See Freelain, 888 F.3d at 902. Thus, we affirm the court’s
dismissal of claim two. See Patterson, ¶ 23.
21 IV. Claim Three
¶ 44 Ozborn contends that the district court erred by dismissing
claim three under C.R.C.P. 12(b)(1) because he lacked standing. We
disagree.
¶ 45 Claim three alleged that OARC discriminated against Ozborn
relative to the February 2025 and future bar exams in violation of
section 24-34-601(2)(a) by (1) “[f]ailing to change its policies on how
it internally reviews requests for accommodations or any
subsequent appeals”; and (2) failing to follow its own policies by
issuing a second determination on [his] appeal,” which
demonstrates OARC’s “propensity to ignore and violate its own
policies” and “does not ensure that the OARC will provide [him] with
accommodations on the February 2025 bar examination.”
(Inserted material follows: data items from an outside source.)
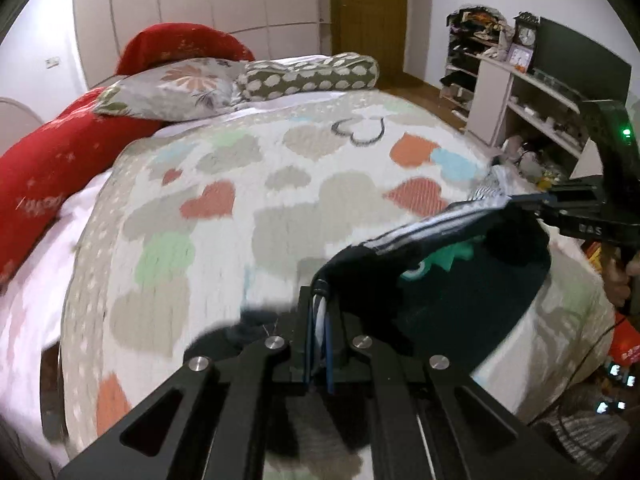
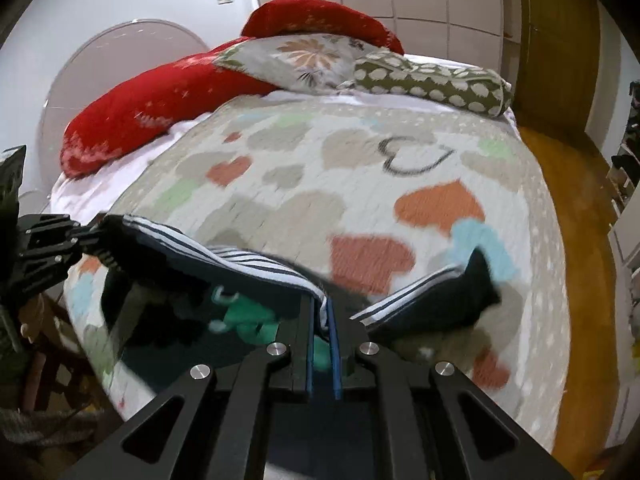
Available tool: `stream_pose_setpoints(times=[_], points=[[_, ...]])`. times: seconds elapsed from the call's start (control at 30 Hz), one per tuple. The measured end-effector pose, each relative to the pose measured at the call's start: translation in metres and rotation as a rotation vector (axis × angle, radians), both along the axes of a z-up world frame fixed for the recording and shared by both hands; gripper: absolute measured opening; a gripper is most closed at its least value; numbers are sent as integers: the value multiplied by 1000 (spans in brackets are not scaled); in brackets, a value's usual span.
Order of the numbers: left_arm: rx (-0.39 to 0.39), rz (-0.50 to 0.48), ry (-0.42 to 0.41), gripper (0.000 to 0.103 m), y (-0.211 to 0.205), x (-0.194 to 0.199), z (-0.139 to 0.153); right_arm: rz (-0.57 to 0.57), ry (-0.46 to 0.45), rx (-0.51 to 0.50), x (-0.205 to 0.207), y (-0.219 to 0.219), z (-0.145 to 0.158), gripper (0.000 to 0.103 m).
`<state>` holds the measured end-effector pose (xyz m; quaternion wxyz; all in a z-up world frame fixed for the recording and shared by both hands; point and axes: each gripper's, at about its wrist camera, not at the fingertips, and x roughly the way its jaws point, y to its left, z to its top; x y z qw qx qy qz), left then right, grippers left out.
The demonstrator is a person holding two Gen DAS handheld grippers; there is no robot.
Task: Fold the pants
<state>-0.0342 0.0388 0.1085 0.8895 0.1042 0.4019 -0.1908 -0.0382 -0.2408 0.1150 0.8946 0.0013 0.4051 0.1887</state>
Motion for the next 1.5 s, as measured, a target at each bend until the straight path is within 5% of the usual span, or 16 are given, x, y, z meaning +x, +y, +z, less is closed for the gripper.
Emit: stream_pose_setpoints(times=[0.23, 0.37, 0.57, 0.63, 0.7, 0.87, 0.97, 1.03, 1.23, 1.37, 1.43, 1.5], points=[[174, 51, 9, 8, -16, -59, -67, -39, 103, 36, -56, 10, -67, 7], [221, 33, -4, 10, -18, -83, -82, -91, 121, 50, -75, 4, -88, 8], [6, 60, 43, 18, 22, -91, -49, -196, 131, 173, -90, -41, -78, 19], [-68, 108, 40, 19, 38, -90, -36, -263, 93, 177, -91, -61, -70, 52], [-133, 155, 43, 21, 54, -85, -27, -342, 57, 201, -88, -79, -61, 60], [-270, 243, 75, 22, 85, -72, -21, -423, 12, 259, -53, -92, -39, 60], [-291, 280, 94, 22, 92, -69, -23, -466, 94, 224, -8, -83, -51, 60], [-279, 293, 90, 22, 94, -69, -23, -460, 163, 218, 11, -77, -63, 11], [-325, 343, 107, 22, 113, -62, -23, -416, -13, 338, -43, -78, -13, 11], [-349, 394, 132, 47, 119, -51, -33, -476, -13, 351, -76, -105, -24, 13], [-381, 394, 161, 51, 122, -42, -40, -544, 30, 293, -78, -120, -43, 17], [-417, 372, 199, 71, 122, -30, -47, -576, 78, 307, -78, -137, -62, 21]])
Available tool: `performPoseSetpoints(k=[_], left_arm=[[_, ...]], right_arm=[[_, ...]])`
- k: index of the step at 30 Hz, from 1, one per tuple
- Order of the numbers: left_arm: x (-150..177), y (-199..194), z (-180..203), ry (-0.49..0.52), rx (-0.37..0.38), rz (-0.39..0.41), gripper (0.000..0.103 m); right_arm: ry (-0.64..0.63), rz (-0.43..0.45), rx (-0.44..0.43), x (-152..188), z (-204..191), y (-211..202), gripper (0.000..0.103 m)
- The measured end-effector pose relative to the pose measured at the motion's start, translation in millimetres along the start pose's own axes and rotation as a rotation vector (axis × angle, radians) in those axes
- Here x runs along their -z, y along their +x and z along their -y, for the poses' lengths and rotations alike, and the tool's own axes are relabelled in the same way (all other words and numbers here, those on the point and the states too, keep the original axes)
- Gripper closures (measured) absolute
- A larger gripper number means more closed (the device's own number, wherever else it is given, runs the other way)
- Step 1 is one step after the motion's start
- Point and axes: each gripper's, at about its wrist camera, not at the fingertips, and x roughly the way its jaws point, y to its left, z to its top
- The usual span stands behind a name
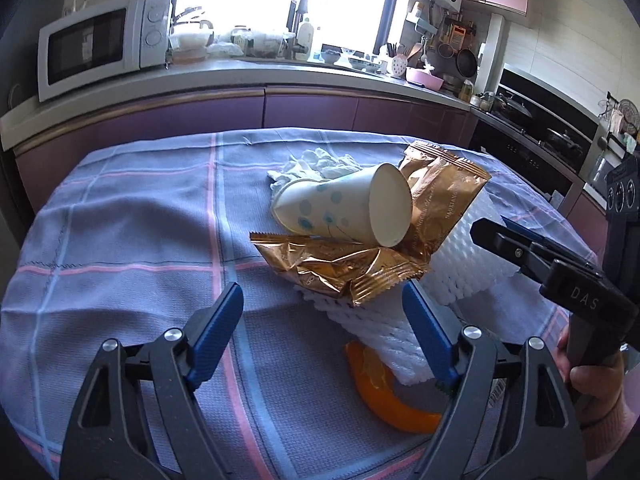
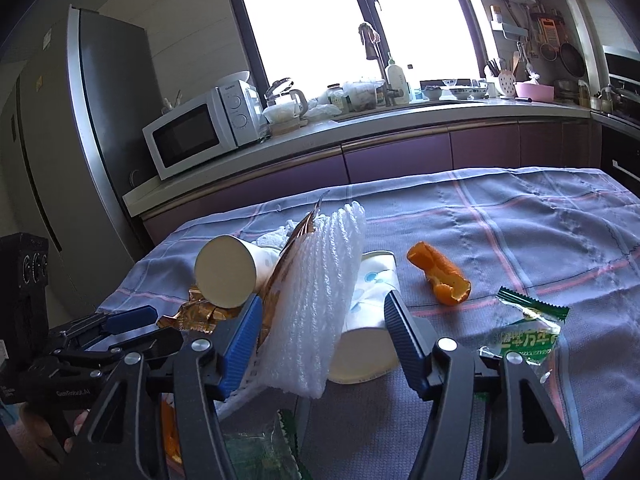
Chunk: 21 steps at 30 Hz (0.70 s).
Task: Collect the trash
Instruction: 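Close the left gripper on a gold wrapper while the right gripper grasps a white foam net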
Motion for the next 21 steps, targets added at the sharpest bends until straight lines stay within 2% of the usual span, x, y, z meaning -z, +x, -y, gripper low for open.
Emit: performPoseSetpoints(k=[2,4,7,9,12,14,21], left_arm=[[-3,8,-3,-0.031,0.039,-0.022,0.032],[-5,14,-9,-0.063,0.082,-0.041,0.037],[-7,23,-14,-0.104,0.137,-0.066,0.055],[-9,27,-17,-0.122,0.166,-0.077,0.076],[-12,31,-23,-0.148,0.184,-0.073,0.089],[-13,33,-26,-0.158,0.187,-0.064,0.095],[-15,17,-35,-0.156,0.172,-0.023,0.099]], right_arm=[[0.001,-0.001,-0.014,-1,1,-2,0.054],[-0.001,-0.004,-0.023,-2,0,-2,0.068],[-0.001,-0.008,-0.042,-2,0,-3,0.078],[-0.004,-0.007,-0.054,-2,-1,-5,0.083],[-0.008,-0.005,-0.072,-4,-4,-7,0.088],[-0.014,0.004,-0.075,-7,-6,-10,0.089],[-0.034,0.052,-0.061,-19,-8,-25,0.091]])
¶ 46 The court determined that Ozborn failed to allege an injury in
fact because OARC confirmed it would provide him
accommodations for the February 2025 bar exam and any injury
based upon a future exam was too speculative and tenuous to
constitute an injury in fact. We agree.
¶ 47 Ozborn’s amended complaint did not allege that OARC denied
his request for accommodations on the February 2025 bar exam.
22 Indeed, he acknowledged in his response to the motion to dismiss
that OARC had granted that request. See Kinder Morgan, 143 P.3d
at 1078 (a court may consider evidence outside the pleadings to
determine jurisdictional issues). Because OARC never denied
Ozborn a requested accommodation with respect to the February
2025 bar exam, Ozborn never suffered an injury as alleged in claim
three. See Hickenlooper, ¶ 9 (explaining that the injury in fact
requirement ensures actual controversy). And any allegation based
upon a “future bar exam” is too speculative to establish standing.
See Ainscough, 90 P.3d at 856 (Standing cannot be conveyed by
“the remote possibility of a future injury” or by “an injury that is
overly ‘indirect and incidental’ to the defendant’s action.” (citation
omitted)). Thus, we affirm the court’s dismissal of claim three.
V. Disposition
¶ 48 We affirm the district court’s dismissal of claims two and three
but reverse the dismissal of claim one. We remand the case for
further proceedings consistent with this opinion.
JUDGE FREYRE and JUDGE SCHUTZ concur.